• _Directions_:
When writing out the entries below, keep only the lines from the line with "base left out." to the line with "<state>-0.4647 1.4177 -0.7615", both included, exactly as they are, and leave the pictures aside.

==================================================

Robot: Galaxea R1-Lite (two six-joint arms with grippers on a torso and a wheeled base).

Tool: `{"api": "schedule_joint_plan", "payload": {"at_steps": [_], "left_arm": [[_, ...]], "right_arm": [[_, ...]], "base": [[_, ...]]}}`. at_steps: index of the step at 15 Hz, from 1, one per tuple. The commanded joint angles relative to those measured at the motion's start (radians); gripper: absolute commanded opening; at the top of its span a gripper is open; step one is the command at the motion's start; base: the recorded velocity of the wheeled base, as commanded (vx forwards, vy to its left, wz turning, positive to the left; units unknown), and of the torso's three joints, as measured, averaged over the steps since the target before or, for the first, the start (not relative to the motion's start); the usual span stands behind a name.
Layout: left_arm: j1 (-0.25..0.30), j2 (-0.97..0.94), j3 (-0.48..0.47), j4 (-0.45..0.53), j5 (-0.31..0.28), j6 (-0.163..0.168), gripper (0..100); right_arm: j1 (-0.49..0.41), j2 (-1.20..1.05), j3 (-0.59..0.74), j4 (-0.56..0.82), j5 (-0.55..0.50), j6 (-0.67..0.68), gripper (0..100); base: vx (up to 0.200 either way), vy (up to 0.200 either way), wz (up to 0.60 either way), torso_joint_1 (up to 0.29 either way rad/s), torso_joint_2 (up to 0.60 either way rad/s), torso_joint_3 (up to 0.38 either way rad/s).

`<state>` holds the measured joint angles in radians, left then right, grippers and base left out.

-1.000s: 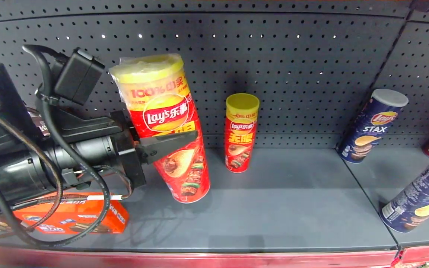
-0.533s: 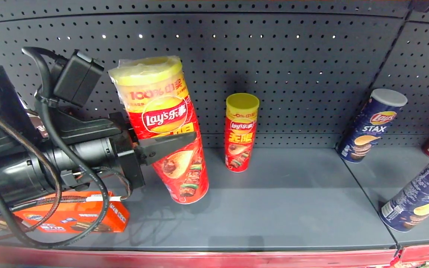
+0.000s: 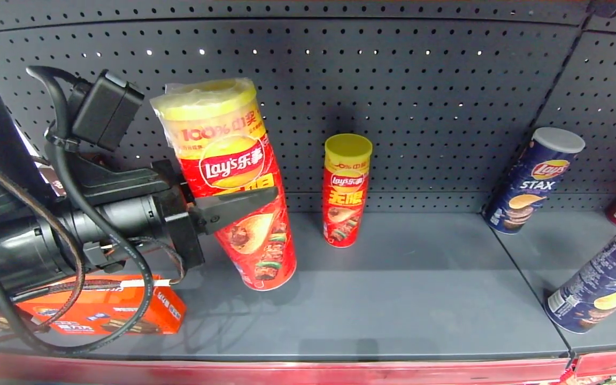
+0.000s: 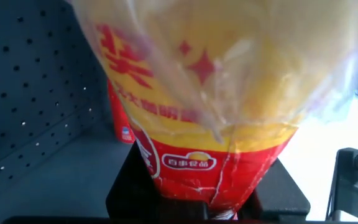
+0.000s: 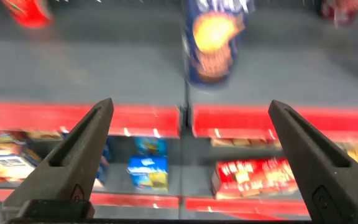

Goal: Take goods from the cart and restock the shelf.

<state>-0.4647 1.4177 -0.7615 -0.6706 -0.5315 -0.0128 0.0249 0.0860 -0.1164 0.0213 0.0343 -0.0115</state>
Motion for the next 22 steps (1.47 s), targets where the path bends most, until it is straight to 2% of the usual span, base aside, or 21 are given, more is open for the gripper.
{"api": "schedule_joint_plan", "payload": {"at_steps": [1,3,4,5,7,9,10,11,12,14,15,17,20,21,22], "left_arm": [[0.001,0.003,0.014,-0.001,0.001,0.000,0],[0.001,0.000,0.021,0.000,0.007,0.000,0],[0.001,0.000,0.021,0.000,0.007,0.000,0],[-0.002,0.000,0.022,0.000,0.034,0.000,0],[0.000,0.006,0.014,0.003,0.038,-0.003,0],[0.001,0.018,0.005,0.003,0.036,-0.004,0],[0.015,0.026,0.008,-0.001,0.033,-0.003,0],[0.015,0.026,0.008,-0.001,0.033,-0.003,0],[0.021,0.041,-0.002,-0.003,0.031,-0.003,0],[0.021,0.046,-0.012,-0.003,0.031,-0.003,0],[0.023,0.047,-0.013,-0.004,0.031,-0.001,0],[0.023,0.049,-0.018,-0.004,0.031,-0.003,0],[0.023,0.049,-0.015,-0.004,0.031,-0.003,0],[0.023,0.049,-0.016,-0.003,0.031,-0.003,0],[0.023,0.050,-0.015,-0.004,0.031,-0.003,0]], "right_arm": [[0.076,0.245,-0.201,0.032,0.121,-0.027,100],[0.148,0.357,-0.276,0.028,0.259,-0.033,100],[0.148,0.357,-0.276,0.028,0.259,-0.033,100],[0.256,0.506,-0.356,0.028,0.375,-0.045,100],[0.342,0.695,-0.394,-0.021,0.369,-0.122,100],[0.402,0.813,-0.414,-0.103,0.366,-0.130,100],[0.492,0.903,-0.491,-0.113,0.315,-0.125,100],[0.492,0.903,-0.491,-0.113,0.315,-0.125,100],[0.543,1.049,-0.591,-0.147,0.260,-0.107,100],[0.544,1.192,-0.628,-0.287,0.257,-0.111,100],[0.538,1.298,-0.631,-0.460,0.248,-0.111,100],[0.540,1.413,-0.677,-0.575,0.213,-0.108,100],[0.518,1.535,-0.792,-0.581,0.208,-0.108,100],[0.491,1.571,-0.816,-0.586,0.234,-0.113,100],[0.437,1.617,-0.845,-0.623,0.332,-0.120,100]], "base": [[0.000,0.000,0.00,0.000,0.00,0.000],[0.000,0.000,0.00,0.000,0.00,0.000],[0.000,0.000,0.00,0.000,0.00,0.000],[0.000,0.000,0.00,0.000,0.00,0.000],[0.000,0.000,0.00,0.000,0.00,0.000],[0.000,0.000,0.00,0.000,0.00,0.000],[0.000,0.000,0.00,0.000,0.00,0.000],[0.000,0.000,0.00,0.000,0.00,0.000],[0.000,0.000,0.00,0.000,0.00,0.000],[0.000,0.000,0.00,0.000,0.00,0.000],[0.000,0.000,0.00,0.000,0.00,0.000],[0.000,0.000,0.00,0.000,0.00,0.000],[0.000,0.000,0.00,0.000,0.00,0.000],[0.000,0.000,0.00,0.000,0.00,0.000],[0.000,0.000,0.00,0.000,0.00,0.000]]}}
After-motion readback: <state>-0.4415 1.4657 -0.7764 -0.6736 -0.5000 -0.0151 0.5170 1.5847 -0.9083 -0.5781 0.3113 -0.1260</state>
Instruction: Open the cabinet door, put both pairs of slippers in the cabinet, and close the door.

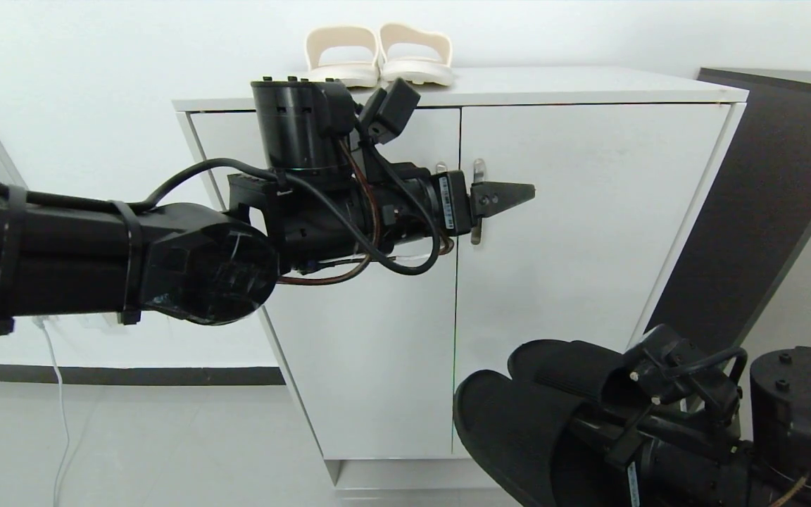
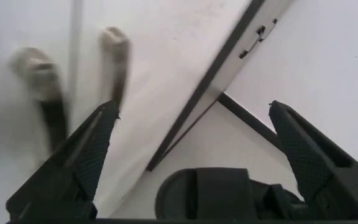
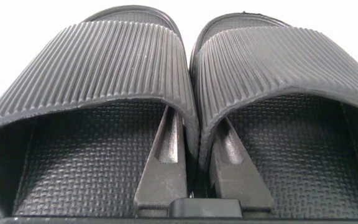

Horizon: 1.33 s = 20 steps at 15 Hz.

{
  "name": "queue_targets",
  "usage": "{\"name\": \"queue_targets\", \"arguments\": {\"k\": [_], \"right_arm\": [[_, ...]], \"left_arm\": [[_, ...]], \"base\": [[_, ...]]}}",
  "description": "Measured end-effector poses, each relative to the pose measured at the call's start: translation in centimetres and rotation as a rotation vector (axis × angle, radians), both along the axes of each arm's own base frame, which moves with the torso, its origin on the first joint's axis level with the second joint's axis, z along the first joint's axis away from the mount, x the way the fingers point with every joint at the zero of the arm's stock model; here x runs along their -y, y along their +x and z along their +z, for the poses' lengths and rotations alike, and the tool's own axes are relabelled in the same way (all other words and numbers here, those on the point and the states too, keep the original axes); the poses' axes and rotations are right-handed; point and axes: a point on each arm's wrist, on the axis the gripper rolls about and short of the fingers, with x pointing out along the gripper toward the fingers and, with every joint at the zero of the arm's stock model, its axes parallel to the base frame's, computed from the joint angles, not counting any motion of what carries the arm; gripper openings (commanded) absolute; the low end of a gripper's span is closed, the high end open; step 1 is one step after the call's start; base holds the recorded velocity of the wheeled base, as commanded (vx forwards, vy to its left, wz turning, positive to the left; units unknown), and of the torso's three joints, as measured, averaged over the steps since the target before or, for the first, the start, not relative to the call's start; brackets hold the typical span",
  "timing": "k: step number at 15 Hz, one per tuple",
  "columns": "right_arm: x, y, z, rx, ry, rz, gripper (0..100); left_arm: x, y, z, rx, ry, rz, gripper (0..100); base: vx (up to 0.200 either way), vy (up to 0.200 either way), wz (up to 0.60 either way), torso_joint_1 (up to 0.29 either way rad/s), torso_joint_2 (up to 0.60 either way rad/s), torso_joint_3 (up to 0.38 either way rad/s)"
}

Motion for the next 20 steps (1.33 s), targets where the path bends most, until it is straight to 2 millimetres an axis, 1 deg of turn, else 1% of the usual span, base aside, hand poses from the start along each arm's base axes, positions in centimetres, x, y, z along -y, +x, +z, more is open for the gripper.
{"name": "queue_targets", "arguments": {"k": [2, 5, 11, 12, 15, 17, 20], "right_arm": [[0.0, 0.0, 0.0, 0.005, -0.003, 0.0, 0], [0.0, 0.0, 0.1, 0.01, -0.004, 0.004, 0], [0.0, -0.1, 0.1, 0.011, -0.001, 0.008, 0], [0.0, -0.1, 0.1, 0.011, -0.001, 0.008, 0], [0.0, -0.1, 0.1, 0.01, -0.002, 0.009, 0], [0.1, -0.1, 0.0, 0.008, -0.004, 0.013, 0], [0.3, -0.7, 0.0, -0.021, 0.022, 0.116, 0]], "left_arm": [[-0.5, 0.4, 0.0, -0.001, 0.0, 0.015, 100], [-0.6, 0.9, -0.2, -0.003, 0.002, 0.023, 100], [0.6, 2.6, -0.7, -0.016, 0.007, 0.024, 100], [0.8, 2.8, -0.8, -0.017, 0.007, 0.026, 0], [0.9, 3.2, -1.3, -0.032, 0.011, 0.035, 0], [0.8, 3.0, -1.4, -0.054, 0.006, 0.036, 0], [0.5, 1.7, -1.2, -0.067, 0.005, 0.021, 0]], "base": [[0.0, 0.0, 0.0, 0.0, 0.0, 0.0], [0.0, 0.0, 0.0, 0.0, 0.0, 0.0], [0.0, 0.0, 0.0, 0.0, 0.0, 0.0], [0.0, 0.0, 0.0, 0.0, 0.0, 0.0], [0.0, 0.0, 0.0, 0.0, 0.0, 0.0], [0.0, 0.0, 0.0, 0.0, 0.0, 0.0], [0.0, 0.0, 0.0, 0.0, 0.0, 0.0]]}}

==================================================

• _Expected output_:
`<state>` holds the measured joint angles in radians, left then right, grippers and base left out.

-1.000s: 
-0.533s: 
+0.000s: 
+0.000s: 
+0.000s: 

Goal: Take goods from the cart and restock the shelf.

<state>-0.4647 1.4177 -0.7615 -0.6706 -0.5315 -0.0128 0.0249 0.0860 -0.1164 0.0213 0.0343 -0.0115</state>

This answer has now been given in full.